Monday, December 14, 2015

From one Beatbox Mom to Another...



Dear Jamie,
            We don’t know each other.  Well, we don’t know each other well.  We’ve probably smiled as we’ve walked into Beatbox together.  We’ve probably dropped our kids off at the same time, and we’ve tried to grab our breath in between songs.  And we’ve probably made eye contact and took a deep breath when “that song” came on.

But, I feel like I know you.  The Beatbox community is a place where people belong and where women, especially, find a safe place to be the women we were created to be.  This is a place where there are no “mom wars” or comparison games.  Because of this, Ellen has created a place of support, love, and sweat.

When I heard the news Friday afternoon, my stomach dropped.  As a mom of toddlers, I knew you must be terrified.  I knew you probably had to leave your class early in a panic, and I stopped and prayed.  I didn’t know what to pray, and I still don’t, but I couldn’t complete my day as usual.  I was silent before the Lord all day silently begging him to do what we all wanted Him to do.  I couldn’t sleep, because Beatbox Moms stick together.  If one of us is pleading with the Lord through the night, then I was too. 

This is not about me.  This is about surrounding you in prayer.  As a teacher and mom of a 2 year old boy who loves rain boots, I find myself weeping for you as I can’t imagine the pain and sorrow you are experiencing.  I am so so so very sorry. 

I believe in the power of prayer. There have been times in my life, where pain was too real and too big and prayers wouldn’t come.  There have been times where I have needed others to pray, because I was unable to.  We serve a God who weeps with you, who grieves alongside you.  I believe in a God who answers our cry for help.  So I pray this over you. 

Father, we pray for help.  We pray for peace and rest.  In the night, when it’s quiet, and the guests have left, I pray for Your overwhelming peace to come in the darkest times.  I pray for the body of Christ to surround Jamie in ways she didn’t know she could be loved.  I pray that every little need, like milk in the fridge and laundry, is done by someone before Jamie even realizes it’s a need.  I pray for Jamie in those moments when Madeline asks innocent questions, which cause great pain to answer.  I pray for the days when people will come and go, and conversations will be a mixture of painful and joyful.  I pray for strength and rest during these days.  I pray that Jamie doesn’t doubt how extravagantly you love her.  And when she does, I pray you would send grace and love in ways that are undeniable.  I pray she knows it’s ok to not be strong all the time, and it’s ok to ask for what you need.  And it’s ok to not know what you need.  I pray for help for this mom, sister, and dad.  I pray that you would invade their home and make your presence known.

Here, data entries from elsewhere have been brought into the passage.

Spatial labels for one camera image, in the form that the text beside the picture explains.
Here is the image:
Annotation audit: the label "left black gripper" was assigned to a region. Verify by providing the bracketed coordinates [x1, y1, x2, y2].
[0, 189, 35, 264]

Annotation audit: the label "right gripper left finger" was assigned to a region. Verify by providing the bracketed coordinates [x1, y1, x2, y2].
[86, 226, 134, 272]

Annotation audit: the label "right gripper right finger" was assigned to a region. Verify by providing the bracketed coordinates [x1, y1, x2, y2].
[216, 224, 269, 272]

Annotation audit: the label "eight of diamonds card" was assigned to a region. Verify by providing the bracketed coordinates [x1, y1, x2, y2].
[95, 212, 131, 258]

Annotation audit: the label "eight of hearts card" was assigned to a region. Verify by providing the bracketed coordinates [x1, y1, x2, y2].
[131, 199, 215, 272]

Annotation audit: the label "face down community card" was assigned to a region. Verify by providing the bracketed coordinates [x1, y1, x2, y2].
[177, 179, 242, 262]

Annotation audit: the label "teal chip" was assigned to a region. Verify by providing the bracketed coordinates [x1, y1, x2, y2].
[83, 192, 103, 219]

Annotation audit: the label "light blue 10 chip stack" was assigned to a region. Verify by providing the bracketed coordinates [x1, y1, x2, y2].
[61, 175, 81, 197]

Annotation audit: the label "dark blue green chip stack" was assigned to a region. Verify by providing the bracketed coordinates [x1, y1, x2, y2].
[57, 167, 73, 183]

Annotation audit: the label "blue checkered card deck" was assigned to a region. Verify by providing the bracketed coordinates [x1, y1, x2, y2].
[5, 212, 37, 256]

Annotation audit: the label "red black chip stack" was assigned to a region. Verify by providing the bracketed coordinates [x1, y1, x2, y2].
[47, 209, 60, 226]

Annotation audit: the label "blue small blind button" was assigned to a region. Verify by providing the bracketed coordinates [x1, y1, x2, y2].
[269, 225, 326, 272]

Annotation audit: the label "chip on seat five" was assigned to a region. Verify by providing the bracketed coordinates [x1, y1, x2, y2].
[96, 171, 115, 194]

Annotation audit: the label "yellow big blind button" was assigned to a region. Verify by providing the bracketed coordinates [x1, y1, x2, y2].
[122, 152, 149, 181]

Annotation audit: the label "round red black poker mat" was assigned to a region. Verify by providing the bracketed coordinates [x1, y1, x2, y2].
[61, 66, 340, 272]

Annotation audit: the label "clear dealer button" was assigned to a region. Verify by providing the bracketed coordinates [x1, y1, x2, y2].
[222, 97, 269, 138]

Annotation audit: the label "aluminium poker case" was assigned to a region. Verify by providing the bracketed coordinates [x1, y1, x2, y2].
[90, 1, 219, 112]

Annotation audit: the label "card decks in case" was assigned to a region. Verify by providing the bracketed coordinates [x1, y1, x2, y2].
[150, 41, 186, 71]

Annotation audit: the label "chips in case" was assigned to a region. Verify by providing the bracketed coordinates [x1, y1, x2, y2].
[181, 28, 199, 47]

I sit in quiet in front of the creator, and I wait for the King in a state of expectation during this Advent season.  Your Beatbox family wants you to know that you’re loved.  You’re an incredible mom. And you are not alone.

Love from a Beatbox Mom,
Liz 

Thursday, September 3, 2015

A letter to Granger's Class

Hey kiddos,
We heard our Granger is your Star Student this week.  We wanted to tell you a little bit about our boy.

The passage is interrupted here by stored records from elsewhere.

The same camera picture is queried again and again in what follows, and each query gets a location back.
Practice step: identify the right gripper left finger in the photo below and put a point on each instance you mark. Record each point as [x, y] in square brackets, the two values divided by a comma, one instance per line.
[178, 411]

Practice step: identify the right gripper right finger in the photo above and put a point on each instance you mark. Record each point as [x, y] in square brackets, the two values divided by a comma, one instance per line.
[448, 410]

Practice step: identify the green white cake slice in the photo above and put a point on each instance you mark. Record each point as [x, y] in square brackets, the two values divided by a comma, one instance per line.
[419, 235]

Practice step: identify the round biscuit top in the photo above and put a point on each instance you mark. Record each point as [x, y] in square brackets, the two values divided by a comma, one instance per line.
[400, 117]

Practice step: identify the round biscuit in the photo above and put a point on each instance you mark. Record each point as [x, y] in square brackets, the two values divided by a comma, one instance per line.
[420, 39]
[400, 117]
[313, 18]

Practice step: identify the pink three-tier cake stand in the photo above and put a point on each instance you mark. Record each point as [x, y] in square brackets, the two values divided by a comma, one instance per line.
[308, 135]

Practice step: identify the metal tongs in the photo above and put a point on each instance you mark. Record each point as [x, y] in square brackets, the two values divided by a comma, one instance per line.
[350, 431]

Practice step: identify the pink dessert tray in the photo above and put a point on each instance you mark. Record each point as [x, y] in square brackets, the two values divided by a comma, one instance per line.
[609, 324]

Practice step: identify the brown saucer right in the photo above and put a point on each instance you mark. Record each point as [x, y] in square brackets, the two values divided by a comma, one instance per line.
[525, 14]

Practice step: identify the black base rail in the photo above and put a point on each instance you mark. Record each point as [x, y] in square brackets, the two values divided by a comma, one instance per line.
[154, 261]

1.     Granger is his own person with his own ideas and ways of doing things.  He likes things messy, unpredictable, silly, dangerous, and wild.

2.     Every night, he prays for two things: going to the park and hot dogs.  He loves the song “hot dogs in a pan,” and requests that we pray for those and sing every night.

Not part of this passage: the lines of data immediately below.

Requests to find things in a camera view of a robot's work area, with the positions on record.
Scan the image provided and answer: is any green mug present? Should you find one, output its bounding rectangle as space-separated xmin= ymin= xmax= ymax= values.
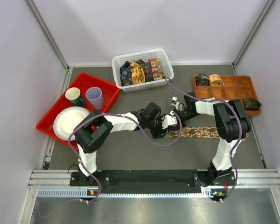
xmin=65 ymin=87 xmax=85 ymax=106

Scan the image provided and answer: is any rolled dark green tie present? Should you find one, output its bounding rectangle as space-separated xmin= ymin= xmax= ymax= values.
xmin=242 ymin=98 xmax=261 ymax=111

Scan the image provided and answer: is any maroon patterned tie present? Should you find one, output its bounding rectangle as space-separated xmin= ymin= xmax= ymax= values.
xmin=136 ymin=59 xmax=154 ymax=82

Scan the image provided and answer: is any wooden compartment tray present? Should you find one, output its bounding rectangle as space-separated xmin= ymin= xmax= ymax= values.
xmin=193 ymin=75 xmax=258 ymax=104

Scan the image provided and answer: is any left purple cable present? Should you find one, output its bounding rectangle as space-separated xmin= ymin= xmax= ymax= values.
xmin=67 ymin=111 xmax=183 ymax=204

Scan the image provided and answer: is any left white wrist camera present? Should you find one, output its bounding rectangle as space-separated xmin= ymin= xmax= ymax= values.
xmin=161 ymin=111 xmax=177 ymax=129

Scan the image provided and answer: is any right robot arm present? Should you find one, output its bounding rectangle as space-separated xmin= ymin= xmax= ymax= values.
xmin=171 ymin=92 xmax=252 ymax=187

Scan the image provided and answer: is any rolled dark grey tie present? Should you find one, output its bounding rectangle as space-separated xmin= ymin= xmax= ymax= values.
xmin=196 ymin=73 xmax=210 ymax=86

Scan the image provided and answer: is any orange dotted tie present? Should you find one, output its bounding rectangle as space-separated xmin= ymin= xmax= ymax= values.
xmin=149 ymin=58 xmax=167 ymax=81

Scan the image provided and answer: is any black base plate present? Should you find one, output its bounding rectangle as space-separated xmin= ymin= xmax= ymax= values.
xmin=69 ymin=169 xmax=237 ymax=193

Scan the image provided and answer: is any dark blue patterned tie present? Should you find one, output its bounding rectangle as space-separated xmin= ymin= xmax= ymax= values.
xmin=120 ymin=61 xmax=133 ymax=86

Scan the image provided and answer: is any white paper plate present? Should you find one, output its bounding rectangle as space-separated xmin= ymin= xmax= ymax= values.
xmin=53 ymin=106 xmax=90 ymax=141

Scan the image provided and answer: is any aluminium front rail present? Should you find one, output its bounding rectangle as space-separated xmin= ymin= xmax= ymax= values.
xmin=28 ymin=169 xmax=280 ymax=199

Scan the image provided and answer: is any floral patterned tie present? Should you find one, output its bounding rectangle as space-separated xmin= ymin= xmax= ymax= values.
xmin=164 ymin=126 xmax=250 ymax=141

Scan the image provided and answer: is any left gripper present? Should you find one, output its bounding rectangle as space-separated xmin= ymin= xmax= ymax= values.
xmin=146 ymin=114 xmax=168 ymax=139

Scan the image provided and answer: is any white plastic basket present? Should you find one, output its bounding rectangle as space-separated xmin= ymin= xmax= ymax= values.
xmin=112 ymin=49 xmax=174 ymax=93

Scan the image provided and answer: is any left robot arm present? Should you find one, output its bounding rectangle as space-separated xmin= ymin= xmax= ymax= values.
xmin=72 ymin=103 xmax=182 ymax=185

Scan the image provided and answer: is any yellow patterned tie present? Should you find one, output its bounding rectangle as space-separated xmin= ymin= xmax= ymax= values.
xmin=130 ymin=61 xmax=145 ymax=84

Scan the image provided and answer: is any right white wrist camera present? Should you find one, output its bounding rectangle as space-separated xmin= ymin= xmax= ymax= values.
xmin=171 ymin=97 xmax=184 ymax=112

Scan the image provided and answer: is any lilac plastic cup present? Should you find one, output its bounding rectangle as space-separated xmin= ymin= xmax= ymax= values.
xmin=85 ymin=87 xmax=104 ymax=110

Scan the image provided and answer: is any rolled beige tie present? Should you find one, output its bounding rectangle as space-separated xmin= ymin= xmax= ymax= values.
xmin=209 ymin=74 xmax=224 ymax=87

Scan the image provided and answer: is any red plastic tray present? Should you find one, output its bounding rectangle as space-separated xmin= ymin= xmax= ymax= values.
xmin=36 ymin=72 xmax=119 ymax=145

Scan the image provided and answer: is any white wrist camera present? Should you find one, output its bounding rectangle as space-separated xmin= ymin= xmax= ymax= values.
xmin=171 ymin=97 xmax=184 ymax=112
xmin=161 ymin=111 xmax=177 ymax=129

3.     His name is special to our family. He is named after his great-grandpa Granger and that whole side of the family.  We call him Grange-pup, because it just fits him.  A grange-pup is a corn dog they make at the county fair where his mommy grew up.  We laugh about this all the time.  He also loves puppies, and he doesn’t mind being called one.

4.     He loves his brother “Hen” more than anything.  He likes to play, color, swim, go to the zoo, and sleep with his brother.  Any waking moment that he doesn’t see “Hen,” he has to find him, because he wants to be with him all the time.  He also enjoys getting a reaction out of Fin for just about anything.

5.     Granger is so special to our family.  When he was a baby, he cried a lot because his tummy hurt.  We weren’t sure what kind of personality he was going to have.  But God has given us the best little brother, and he is the perfect fit to our family.  He keeps his mommy and daddy very busy making sure he isn’t tearing our house apart, pestering his brother, or eating too many avocados.  But more than anything, Granger keeps us laughing and gives the best hugs and kisses.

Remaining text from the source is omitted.